Le 9 avril 2026, la ville de Caracas a été le théâtre d’affrontements entre la police vénézuélienne et des manifestants réclamant des augmentations de salaire. Les forces de l’ordre ont utilisé des gaz lacrymogènes pour disperser un rassemblement qui se tenait près du palais présidentiel de Miraflores. Cette situation illustre la montée des tensions sociales dans un pays frappé par une grave crise économique.
EN BREF
- Des milliers de manifestants ont exigé des augmentations de salaire à Caracas.
- La police a dispersé les rassemblements à l’aide de gaz lacrymogènes.
- Le salaire minimum au Venezuela est de 0,27 dollar, insuffisant pour vivre.
Les manifestations, bien que rares ces dernières années, ont été provoquées par la détérioration continue des conditions de vie au Venezuela. Les syndicats, qui ont organisé ce rassemblement, dénoncent des salaires jugés « de misère », restés figés depuis quatre ans. Environ 2 000 personnes se sont rassemblées, scandant des slogans tels que « Allons jusqu’à Miraflores » et affirmant que le gouvernement craint la colère du peuple.
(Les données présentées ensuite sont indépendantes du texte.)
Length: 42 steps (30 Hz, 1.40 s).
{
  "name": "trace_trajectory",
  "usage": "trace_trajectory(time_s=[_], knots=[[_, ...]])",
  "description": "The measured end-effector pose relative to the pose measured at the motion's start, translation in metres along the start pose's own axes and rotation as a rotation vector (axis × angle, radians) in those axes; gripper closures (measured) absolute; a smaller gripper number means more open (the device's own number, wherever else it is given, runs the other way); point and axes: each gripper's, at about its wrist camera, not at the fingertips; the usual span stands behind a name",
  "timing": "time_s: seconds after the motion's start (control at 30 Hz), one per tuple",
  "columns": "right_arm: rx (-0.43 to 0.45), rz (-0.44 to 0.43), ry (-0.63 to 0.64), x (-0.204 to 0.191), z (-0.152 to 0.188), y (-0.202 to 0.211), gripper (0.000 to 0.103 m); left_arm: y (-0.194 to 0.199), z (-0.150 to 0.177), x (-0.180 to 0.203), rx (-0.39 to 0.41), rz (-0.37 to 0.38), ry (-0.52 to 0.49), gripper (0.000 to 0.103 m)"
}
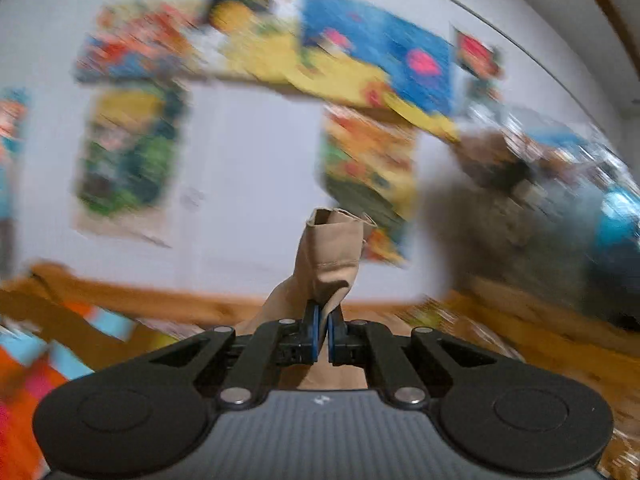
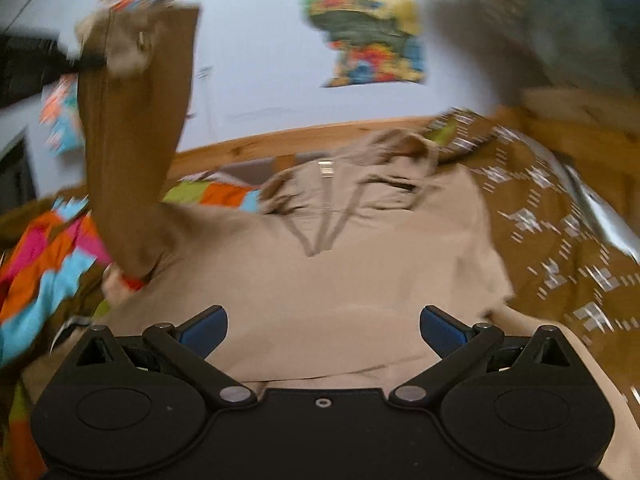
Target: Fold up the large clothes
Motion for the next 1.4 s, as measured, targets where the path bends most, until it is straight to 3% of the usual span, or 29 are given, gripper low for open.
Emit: trace_trajectory(time_s=[0.17, 0.4, 0.47, 0.5, 0.53, 0.67, 0.8, 0.9, 1.0, 1.13, 1.3, 1.4], knots=[[-0.008, 0.053, -0.154, 0.046, 0.004, 0.009, 0.001, -0.048, 0.07, 0.06, -0.177, 0.191, 0.019, 0.099], [-0.051, -0.01, -0.401, 0.09, 0.023, 0.015, 0.001, -0.07, 0.152, 0.085, -0.504, 0.369, 0.13, 0.091], [-0.072, -0.026, -0.468, 0.096, 0.027, 0.011, 0.001, -0.064, 0.158, 0.075, -0.529, 0.398, 0.159, 0.071], [-0.087, -0.026, -0.494, 0.097, 0.027, 0.008, 0.001, -0.06, 0.158, 0.068, -0.525, 0.402, 0.169, 0.05], [-0.101, -0.026, -0.514, 0.098, 0.028, 0.005, 0.001, -0.053, 0.158, 0.06, -0.51, 0.395, 0.178, 0.033], [-0.142, -0.053, -0.541, 0.092, 0.027, -0.006, 0.001, -0.036, 0.148, 0.025, -0.49, 0.349, 0.189, 0.027], [-0.222, 0.027, -0.496, 0.08, 0.028, -0.026, 0.01, -0.024, 0.149, -0.018, -0.551, 0.116, 0.147, 0.027], [-0.241, 0.095, -0.322, 0.061, 0.025, -0.045, 0.022, -0.015, 0.161, -0.055, -0.567, -0.059, 0.157, 0.027], [-0.259, 0.137, -0.18, 0.045, 0.022, -0.067, 0.042, -0.019, 0.161, -0.088, -0.566, -0.16, 0.198, 0.027], [-0.249, 0.203, -0.103, 0.037, 0.02, -0.079, 0.103, -0.054, 0.148, -0.121, -0.514, -0.228, 0.191, 0.027], [-0.058, 0.258, 0.008, 0.033, 0.01, -0.044, 0.103, -0.115, 0.142, -0.149, -0.532, -0.278, 0.173, 0.032], [-0.054, 0.285, 0.079, 0.036, 0.01, -0.042, 0.103, -0.144, 0.151, -0.155, -0.566, -0.279, 0.162, 0.032]])
Point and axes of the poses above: each gripper's, at about its wrist camera, not at the fingertips, and y roughly against the way its jaws point, x to its right, z to its underside, and after that the axes turned 6 degrees about -y, right-handed
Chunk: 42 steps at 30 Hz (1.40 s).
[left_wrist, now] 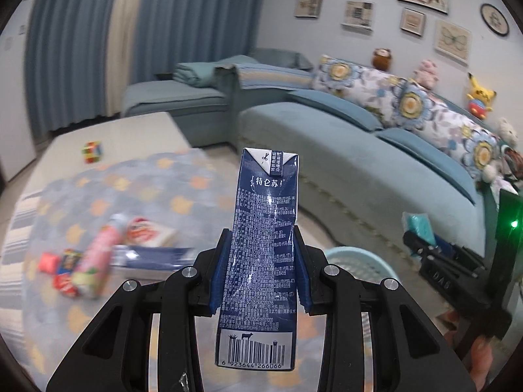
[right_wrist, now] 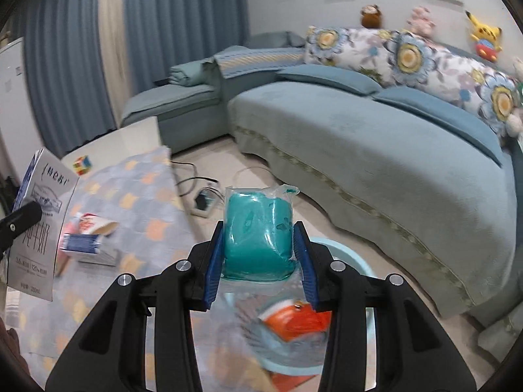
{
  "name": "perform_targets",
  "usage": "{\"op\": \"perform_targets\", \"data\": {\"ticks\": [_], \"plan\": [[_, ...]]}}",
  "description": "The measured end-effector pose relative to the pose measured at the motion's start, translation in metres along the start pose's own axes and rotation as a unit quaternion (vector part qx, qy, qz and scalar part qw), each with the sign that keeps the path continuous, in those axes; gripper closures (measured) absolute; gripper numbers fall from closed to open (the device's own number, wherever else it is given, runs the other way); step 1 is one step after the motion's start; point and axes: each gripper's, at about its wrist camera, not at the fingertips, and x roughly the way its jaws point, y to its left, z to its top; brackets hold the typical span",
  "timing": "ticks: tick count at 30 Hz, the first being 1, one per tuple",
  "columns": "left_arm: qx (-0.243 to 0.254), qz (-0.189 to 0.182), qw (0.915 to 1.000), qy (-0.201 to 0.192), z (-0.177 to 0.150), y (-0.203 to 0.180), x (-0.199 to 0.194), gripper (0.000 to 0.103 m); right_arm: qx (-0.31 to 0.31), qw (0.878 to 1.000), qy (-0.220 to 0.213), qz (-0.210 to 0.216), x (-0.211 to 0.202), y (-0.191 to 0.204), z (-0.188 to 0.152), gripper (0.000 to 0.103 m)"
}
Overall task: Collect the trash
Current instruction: 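Carry the milk carton and teal cup over the basket and release both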
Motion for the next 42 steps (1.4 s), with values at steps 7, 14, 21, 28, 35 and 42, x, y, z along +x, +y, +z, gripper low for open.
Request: {"op": "perform_targets", "data": {"ticks": [7,14,21,28,35,42], "plan": [[0.032,-0.041,0.9976,0.045,-0.016,-0.062,0.050,0.069,0.036,0.997,0.065,-0.021,0.032,-0.052,-0.024,0.065],[0.055,-0.067,0.9896,0.115,-0.052,-0.100,0.105,0.069,0.082,0.983,0.160,-0.032,0.077,-0.093,-0.065,0.065],[0.064,-0.085,0.9806,0.164,-0.085,-0.119,0.139,0.069,0.112,0.969,0.219,-0.026,0.104,-0.112,-0.096,0.063],[0.054,-0.094,0.9814,0.159,-0.087,-0.122,0.143,0.041,0.122,0.968,0.221,-0.008,0.109,-0.113,-0.103,0.055],[0.041,-0.098,0.9850,0.136,-0.077,-0.108,0.124,0.040,0.126,0.970,0.207,-0.008,0.100,-0.112,-0.099,0.049],[0.029,-0.096,0.9886,0.113,-0.067,-0.090,0.100,0.040,0.110,0.975,0.192,-0.001,0.084,-0.093,-0.090,0.049]]}}
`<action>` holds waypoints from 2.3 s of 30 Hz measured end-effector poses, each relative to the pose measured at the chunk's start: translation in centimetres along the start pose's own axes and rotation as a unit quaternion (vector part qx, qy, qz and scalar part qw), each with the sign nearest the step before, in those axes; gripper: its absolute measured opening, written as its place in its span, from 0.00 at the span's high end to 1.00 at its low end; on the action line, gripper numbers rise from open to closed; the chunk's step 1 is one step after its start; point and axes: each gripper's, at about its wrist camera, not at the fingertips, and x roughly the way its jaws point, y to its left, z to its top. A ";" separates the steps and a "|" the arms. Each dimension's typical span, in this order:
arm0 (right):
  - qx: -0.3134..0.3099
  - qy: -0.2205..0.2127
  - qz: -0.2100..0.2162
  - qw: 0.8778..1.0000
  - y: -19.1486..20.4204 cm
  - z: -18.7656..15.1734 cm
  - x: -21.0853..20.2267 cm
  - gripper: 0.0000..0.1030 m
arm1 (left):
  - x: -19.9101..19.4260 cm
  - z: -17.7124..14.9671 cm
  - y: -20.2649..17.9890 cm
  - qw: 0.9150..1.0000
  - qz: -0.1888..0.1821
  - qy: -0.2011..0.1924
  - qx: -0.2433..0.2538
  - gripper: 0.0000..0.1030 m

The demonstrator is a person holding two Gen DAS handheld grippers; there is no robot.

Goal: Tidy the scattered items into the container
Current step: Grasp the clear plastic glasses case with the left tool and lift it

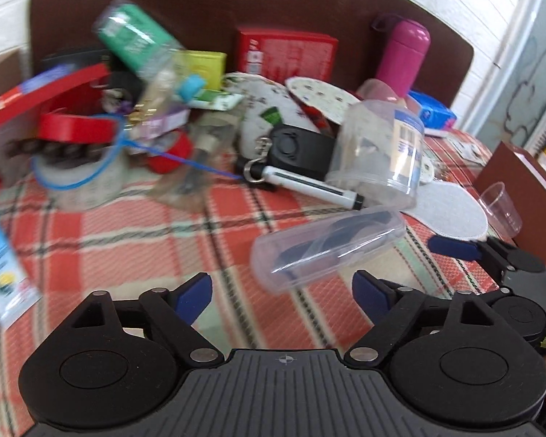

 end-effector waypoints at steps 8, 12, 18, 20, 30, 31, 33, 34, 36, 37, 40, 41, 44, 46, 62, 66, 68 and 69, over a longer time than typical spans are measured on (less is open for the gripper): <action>-0.048 -0.002 0.045 0.998 -0.2 0.4 1.6 0.04 | 3.0 1.2 -0.3 1.000 -0.017 0.016 0.010 0.24; -0.034 -0.007 0.040 0.999 -0.1 0.5 0.8 0.18 | 2.3 0.8 0.3 1.000 -0.011 0.023 0.012 0.34; -0.037 0.006 0.077 0.996 1.8 -0.2 -1.3 0.19 | -1.2 -1.9 1.8 1.000 0.001 0.025 0.000 0.34; -0.042 0.008 0.097 0.994 3.1 -0.7 -1.9 0.19 | -2.9 -3.6 2.2 1.000 0.006 0.026 -0.005 0.30; 0.023 0.017 0.092 0.995 5.2 -1.3 -2.7 0.18 | -6.7 -7.2 3.7 1.000 0.003 0.018 -0.011 0.28; 0.030 0.018 0.091 0.995 5.2 -1.3 -3.0 0.18 | -6.4 -7.0 3.7 1.000 0.001 0.015 -0.008 0.27; 0.019 0.020 0.086 0.996 5.4 -1.3 -3.2 0.18 | -5.8 -6.7 3.6 1.000 0.001 0.008 0.002 0.24; 0.015 0.023 0.083 0.996 5.5 -1.4 -3.2 0.18 | -5.5 -6.6 3.5 1.000 -0.001 0.006 0.005 0.22; 0.015 0.028 0.079 0.996 5.4 -1.5 -3.1 0.17 | -5.0 -6.4 3.5 1.000 -0.011 0.006 0.005 0.22; 0.021 0.032 0.078 0.996 5.2 -1.6 -2.9 0.17 | -4.8 -6.4 3.5 1.000 -0.017 0.008 0.004 0.22; 0.031 0.043 0.073 0.996 4.9 -1.7 -2.1 0.17 | -4.2 -6.5 3.3 1.000 -0.026 0.010 0.007 0.24; 0.030 0.043 0.074 0.996 4.9 -1.6 -1.9 0.17 | -4.1 -6.6 3.2 1.000 -0.027 0.010 0.009 0.23; 0.012 0.039 0.097 0.994 5.0 -1.6 -1.5 0.17 | -4.3 -6.8 3.5 0.999 -0.028 0.007 0.013 0.35; -0.028 0.038 0.113 0.992 5.3 -1.6 -1.4 0.15 | -4.6 -7.0 3.8 0.999 -0.030 0.008 0.013 0.37; -0.179 0.047 0.199 0.962 6.0 -1.7 -0.8 0.07 | -5.0 -7.1 4.7 1.000 0.011 -0.005 -0.029 0.16; -0.209 0.043 0.182 0.960 6.5 -2.2 -1.0 0.07 | -5.5 -7.2 5.9 0.998 -0.012 -0.003 -0.066 0.16; -0.197 0.039 0.174 0.964 6.4 -2.0 -0.6 0.07 | -5.9 -7.2 6.8 0.994 -0.031 0.001 -0.108 0.16; -0.193 0.036 0.170 0.966 6.4 -1.9 -0.5 0.07 | -6.0 -7.2 7.4 0.991 -0.038 0.002 -0.132 0.16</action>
Au cœur de cette mobilisation, la présidente par intérim Delcy Rodriguez avait annoncé, la veille, une « augmentation responsable » des salaires pour le 1er mai. Cependant, elle a omis de fournir des détails chiffrés, ce qui a suscité un fort scepticisme parmi les manifestants. Mariela Diaz, une retraitée de 65 ans, a exprimé son indignation : « On demande un salaire digne maintenant, parce que c’est une farce ce qu’a dit Delcy Rodriguez hier soir. »
Les salaires au Venezuela sont particulièrement bas, le salaire minimum mensuel ne dépassant pas 0,27 dollar. En dépit de primes versées par l’État, qui peuvent amener les revenus à environ 150 dollars, cette somme reste largement insuffisante pour couvrir le coût d’un panier alimentaire de base, estimé à 645 dollars. Une réalité qui renforce le sentiment d’urgence et de désespoir parmi la population.
Les manifestations contre le régime de Nicolas Maduro, maintenant déchu, ont été durement réprimées par le passé. Les travailleurs, soutenus par des syndicats, continuent de faire entendre leur voix, malgré le climat de peur qui règne. Mauricio Ramos, un autre retraité, a déclaré : « Ça suffit, les mensonges, les pseudo-augmentations de salaire. Ils veulent faire passer pour hausse de salaire une augmentation des primes versées par le gouvernement. »
Delcy Rodriguez, ancienne vice-présidente de Maduro, a pris la présidence par intérim après l’arrestation de l’ancien chef d’État par l’armée américaine en janvier. Depuis son accession au pouvoir, elle a tenté d’apporter des changements, notamment en adoptant une loi d’amnistie pour libérer des prisonniers politiques et en réformant le secteur pétrolier. Cependant, ces efforts sont perçus par beaucoup comme insuffisants face à la crise économique persistante.
Les événements de ce jeudi à Caracas soulignent non seulement la frustration croissante des citoyens face à la précarité économique, mais aussi leur détermination à revendiquer des droits fondamentaux, notamment un salaire juste. Le pays, déjà éprouvé par des années d’inflation galopante, se trouve à un tournant où les revendications sociales et économiques se heurtent à une réponse gouvernementale jugée inadaptée.
Alors que les syndicats préparent d’autres actions de mobilisation, la question des augmentations de salaire et des conditions de vie des Vénézuéliens reste au cœur des préoccupations. Le gouvernement sera-t-il capable d’apporter des solutions efficaces face à cette crise grandissante ? L’avenir des manifestations et les réponses gouvernementales à ces revendications seront à suivre de près dans les jours à venir.